TASK OBJECTIVE:
Please retype the records below exactly as they appear, but leave out the pictures.
START DATA FOR ANALYSIS
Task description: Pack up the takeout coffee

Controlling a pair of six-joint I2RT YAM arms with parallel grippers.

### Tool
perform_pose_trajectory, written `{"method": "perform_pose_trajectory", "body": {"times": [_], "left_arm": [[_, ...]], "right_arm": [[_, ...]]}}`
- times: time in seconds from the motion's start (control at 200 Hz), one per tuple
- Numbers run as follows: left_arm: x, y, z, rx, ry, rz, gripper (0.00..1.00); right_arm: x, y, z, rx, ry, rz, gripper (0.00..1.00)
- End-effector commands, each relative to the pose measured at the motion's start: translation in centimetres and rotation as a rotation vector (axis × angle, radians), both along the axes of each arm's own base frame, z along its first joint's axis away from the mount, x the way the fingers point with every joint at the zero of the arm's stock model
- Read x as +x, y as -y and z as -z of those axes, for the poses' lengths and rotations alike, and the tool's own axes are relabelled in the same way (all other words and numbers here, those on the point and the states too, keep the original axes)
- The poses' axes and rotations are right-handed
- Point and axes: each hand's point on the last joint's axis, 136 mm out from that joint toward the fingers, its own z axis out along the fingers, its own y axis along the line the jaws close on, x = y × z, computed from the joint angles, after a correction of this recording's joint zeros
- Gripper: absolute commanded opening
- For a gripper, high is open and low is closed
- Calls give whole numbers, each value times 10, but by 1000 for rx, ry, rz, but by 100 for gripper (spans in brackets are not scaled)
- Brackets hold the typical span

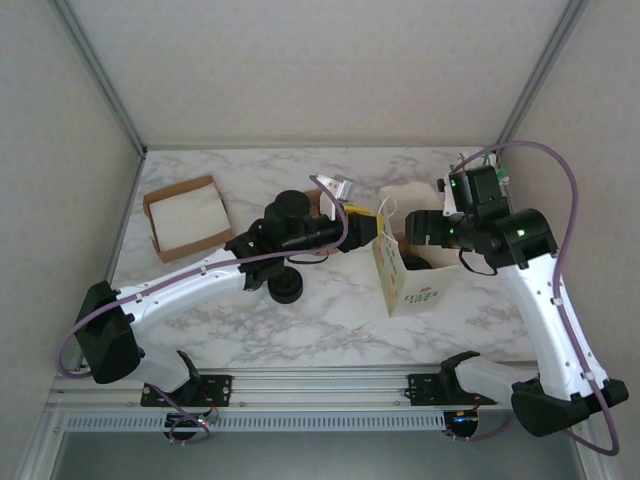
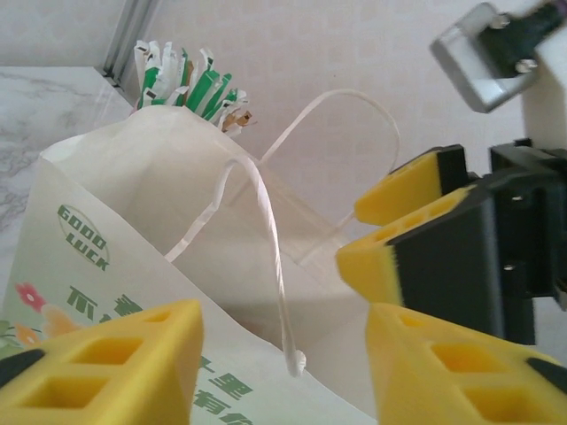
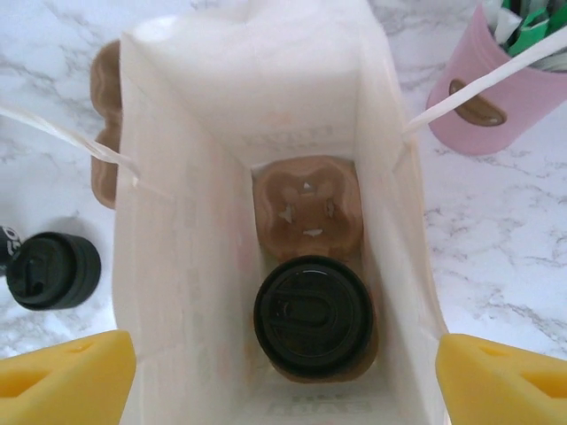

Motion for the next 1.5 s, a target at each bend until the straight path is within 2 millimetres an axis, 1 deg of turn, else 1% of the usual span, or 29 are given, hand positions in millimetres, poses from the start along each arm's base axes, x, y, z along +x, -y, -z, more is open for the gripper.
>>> {"method": "perform_pose_trajectory", "body": {"times": [0.0, 0.085, 0.16, 0.275, 0.325, 0.386, 0.446, 0.531, 0.641, 0.791, 0.871, 1.031, 1.217, 1.317, 1.352, 1.372, 1.492], "left_arm": [[-6, -8, -32, -52, 60, -11, 59], [-7, -13, -36, -61, 71, -22, 66], [-10, -18, -40, -74, 81, -33, 76], [-13, -27, -45, -87, 96, -51, 84], [-14, -31, -45, -91, 98, -61, 86], [-15, -34, -45, -91, 99, -70, 89], [-15, -37, -42, -86, 96, -79, 90], [-14, -40, -36, -74, 86, -93, 91], [-12, -42, -23, -43, 62, -108, 92], [-10, -44, -2, -12, 16, -117, 87], [-9, -43, 10, 4, -16, -115, 83], [-6, -39, 38, 37, -87, -97, 73], [-5, -31, 70, 46, -164, -67, 62], [-8, -23, 85, 23, -212, -36, 56], [-9, -19, 96, 32, -243, -23, 55], [-8, -17, 95, 15, -239, -15, 54], [-8, -8, 113, 13, -284, 3, 51]], "right_arm": [[-3, 11, -28, 28, 104, 53, 85], [-8, 21, -36, 18, 142, 93, 82], [-14, 30, -43, 13, 176, 128, 78], [-21, 50, -52, -21, 217, 211, 71], [-26, 65, -56, -56, 229, 280, 66], [-32, 78, -60, -85, 245, 339, 64], [-36, 89, -63, -108, 258, 391, 57], [-42, 100, -64, -128, 266, 439, 51], [-43, 106, -56, -135, 249, 478, 49], [-40, 108, -34, -64, 197, 513, 49], [-36, 107, -17, 5, 149, 526, 48], [-31, 113, 15, 157, 89, 591, 48], [-23, 121, 59, 343, 20, 662, 48], [-18, 124, 87, 439, -25, 688, 48], [-16, 123, 98, 472, -51, 690, 48], [-14, 123, 102, 488, -56, 690, 48], [-5, 117, 131, 565, -109, 676, 48]]}}
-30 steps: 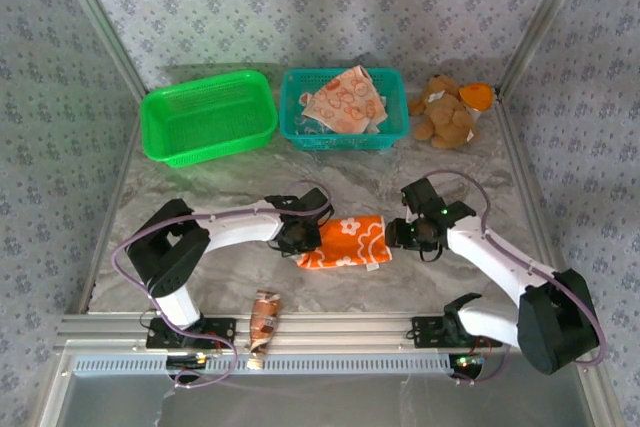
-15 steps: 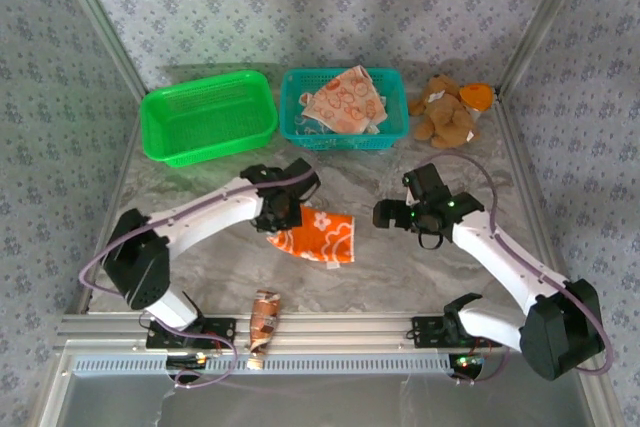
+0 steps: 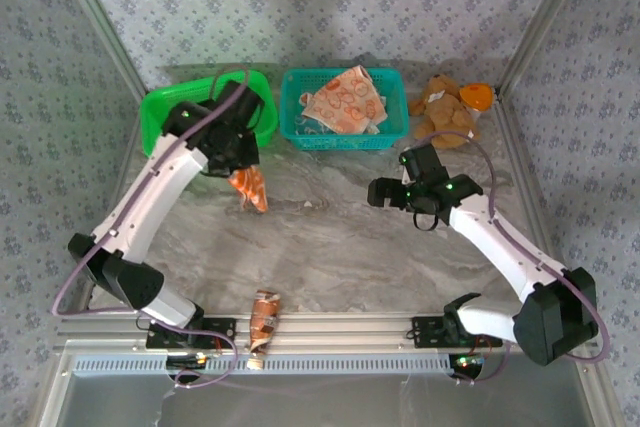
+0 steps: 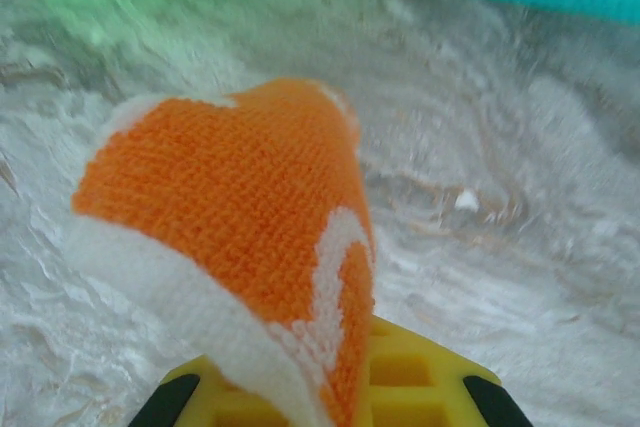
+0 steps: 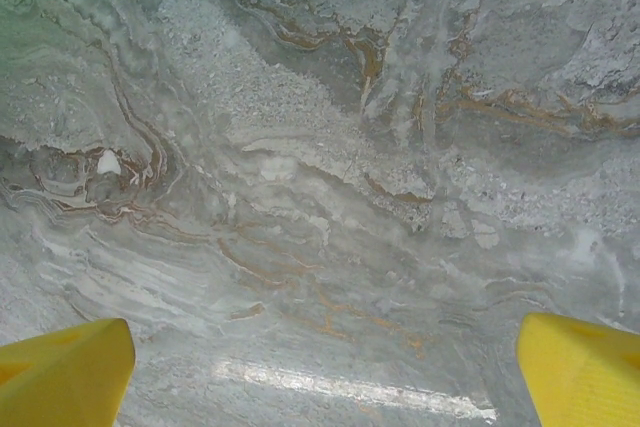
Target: Fold and stack the towels
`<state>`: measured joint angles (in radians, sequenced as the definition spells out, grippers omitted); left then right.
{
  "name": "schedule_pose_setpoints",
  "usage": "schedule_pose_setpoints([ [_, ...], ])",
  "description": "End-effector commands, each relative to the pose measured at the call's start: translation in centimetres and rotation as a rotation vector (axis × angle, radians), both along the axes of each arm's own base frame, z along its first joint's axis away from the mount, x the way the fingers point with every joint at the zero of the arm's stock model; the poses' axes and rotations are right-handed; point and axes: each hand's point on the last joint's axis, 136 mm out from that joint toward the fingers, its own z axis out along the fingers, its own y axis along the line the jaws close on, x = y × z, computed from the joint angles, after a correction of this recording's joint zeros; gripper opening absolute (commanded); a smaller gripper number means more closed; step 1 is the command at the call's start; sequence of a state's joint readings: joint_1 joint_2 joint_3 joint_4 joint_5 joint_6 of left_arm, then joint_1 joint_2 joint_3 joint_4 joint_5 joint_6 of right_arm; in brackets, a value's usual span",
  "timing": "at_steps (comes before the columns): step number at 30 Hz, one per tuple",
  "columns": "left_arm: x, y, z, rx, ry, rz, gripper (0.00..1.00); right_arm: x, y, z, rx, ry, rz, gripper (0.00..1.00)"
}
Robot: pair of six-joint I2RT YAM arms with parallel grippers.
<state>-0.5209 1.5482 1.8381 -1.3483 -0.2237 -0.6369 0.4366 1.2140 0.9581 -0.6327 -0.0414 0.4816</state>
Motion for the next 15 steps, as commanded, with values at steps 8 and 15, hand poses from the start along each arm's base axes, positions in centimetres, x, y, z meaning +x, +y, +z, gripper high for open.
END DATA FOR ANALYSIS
TASK SOLUTION:
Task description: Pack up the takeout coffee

Controlling a pair of six-joint I2RT YAM arms with parallel grippers.

### Tool
perform_pose_trajectory, written `{"method": "perform_pose_trajectory", "body": {"times": [_], "left_arm": [[_, ...]], "right_arm": [[_, ...]]}}`
- times: time in seconds from the motion's start (control at 200 Hz), one per tuple
- Numbers run as follows: left_arm: x, y, z, rx, ry, rz, gripper (0.00..1.00); right_arm: x, y, z, rx, ry, rz, gripper (0.00..1.00)
- End-effector commands, each relative to the pose measured at the motion's start: translation in centimetres and rotation as a rotation vector (axis × angle, radians), both along the axes of each arm's own base frame, z along its first joint's axis away from the mount, x the way the fingers point with every joint at the zero of the arm's stock model
- Read x as +x, y as -y and z as -z of those axes, for the poses' lengths and rotations alike, and the tool's own axes are relabelled in the same way (all other words and numbers here, those on the point and the states too, keep the original axes)
- The poses' axes and rotations are right-handed
- Point and axes: each hand's point on the last joint's axis, 136 mm out from that joint toward the fingers, its own z axis out along the fingers, its own y axis along the line the jaws close on, x = y × z, computed from the joint angles, after a correction of this recording's joint zeros
- Gripper: absolute commanded opening
- For a gripper, high is open and low is closed
- Calls give whole numbers, each value times 10, but by 1000 for rx, ry, rz, but by 100 for gripper (spans in brackets are not scaled)
- Brackets hold the typical span


Motion for the next 1.5 s, a target at each bend until the straight path is within 2 millimetres an axis, 1 deg of turn, else 1% of the usual span, or 29 are given, hand positions in millimetres, poses from the start along each arm's base axes, x, y, z along +x, -y, -z, more is open for the gripper.
>>> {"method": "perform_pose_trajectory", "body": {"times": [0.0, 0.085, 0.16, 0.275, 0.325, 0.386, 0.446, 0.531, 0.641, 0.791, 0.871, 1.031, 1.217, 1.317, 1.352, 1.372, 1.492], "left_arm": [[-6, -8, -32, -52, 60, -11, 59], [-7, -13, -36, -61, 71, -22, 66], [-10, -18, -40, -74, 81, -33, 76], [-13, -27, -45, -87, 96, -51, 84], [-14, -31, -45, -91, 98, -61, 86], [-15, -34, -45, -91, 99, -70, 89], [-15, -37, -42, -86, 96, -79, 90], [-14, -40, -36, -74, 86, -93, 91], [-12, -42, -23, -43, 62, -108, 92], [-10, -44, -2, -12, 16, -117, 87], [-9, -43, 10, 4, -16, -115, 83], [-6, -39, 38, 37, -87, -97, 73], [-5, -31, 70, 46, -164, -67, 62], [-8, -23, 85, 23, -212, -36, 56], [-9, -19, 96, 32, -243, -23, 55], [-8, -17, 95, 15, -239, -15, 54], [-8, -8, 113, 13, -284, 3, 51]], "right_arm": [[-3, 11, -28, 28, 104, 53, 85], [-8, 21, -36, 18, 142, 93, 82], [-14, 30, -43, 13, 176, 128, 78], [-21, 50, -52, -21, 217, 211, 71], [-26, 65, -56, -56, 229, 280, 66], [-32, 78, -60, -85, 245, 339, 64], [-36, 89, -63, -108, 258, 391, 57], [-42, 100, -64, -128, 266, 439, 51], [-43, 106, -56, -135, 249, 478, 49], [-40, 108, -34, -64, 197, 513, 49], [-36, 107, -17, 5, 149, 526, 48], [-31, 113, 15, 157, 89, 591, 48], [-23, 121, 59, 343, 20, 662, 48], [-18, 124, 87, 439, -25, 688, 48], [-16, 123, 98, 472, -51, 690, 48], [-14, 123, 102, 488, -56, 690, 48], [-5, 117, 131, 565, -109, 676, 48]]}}
-30 steps: 
-15 steps: 
+0 steps: 
+0 steps: 
+0 steps: 
Target: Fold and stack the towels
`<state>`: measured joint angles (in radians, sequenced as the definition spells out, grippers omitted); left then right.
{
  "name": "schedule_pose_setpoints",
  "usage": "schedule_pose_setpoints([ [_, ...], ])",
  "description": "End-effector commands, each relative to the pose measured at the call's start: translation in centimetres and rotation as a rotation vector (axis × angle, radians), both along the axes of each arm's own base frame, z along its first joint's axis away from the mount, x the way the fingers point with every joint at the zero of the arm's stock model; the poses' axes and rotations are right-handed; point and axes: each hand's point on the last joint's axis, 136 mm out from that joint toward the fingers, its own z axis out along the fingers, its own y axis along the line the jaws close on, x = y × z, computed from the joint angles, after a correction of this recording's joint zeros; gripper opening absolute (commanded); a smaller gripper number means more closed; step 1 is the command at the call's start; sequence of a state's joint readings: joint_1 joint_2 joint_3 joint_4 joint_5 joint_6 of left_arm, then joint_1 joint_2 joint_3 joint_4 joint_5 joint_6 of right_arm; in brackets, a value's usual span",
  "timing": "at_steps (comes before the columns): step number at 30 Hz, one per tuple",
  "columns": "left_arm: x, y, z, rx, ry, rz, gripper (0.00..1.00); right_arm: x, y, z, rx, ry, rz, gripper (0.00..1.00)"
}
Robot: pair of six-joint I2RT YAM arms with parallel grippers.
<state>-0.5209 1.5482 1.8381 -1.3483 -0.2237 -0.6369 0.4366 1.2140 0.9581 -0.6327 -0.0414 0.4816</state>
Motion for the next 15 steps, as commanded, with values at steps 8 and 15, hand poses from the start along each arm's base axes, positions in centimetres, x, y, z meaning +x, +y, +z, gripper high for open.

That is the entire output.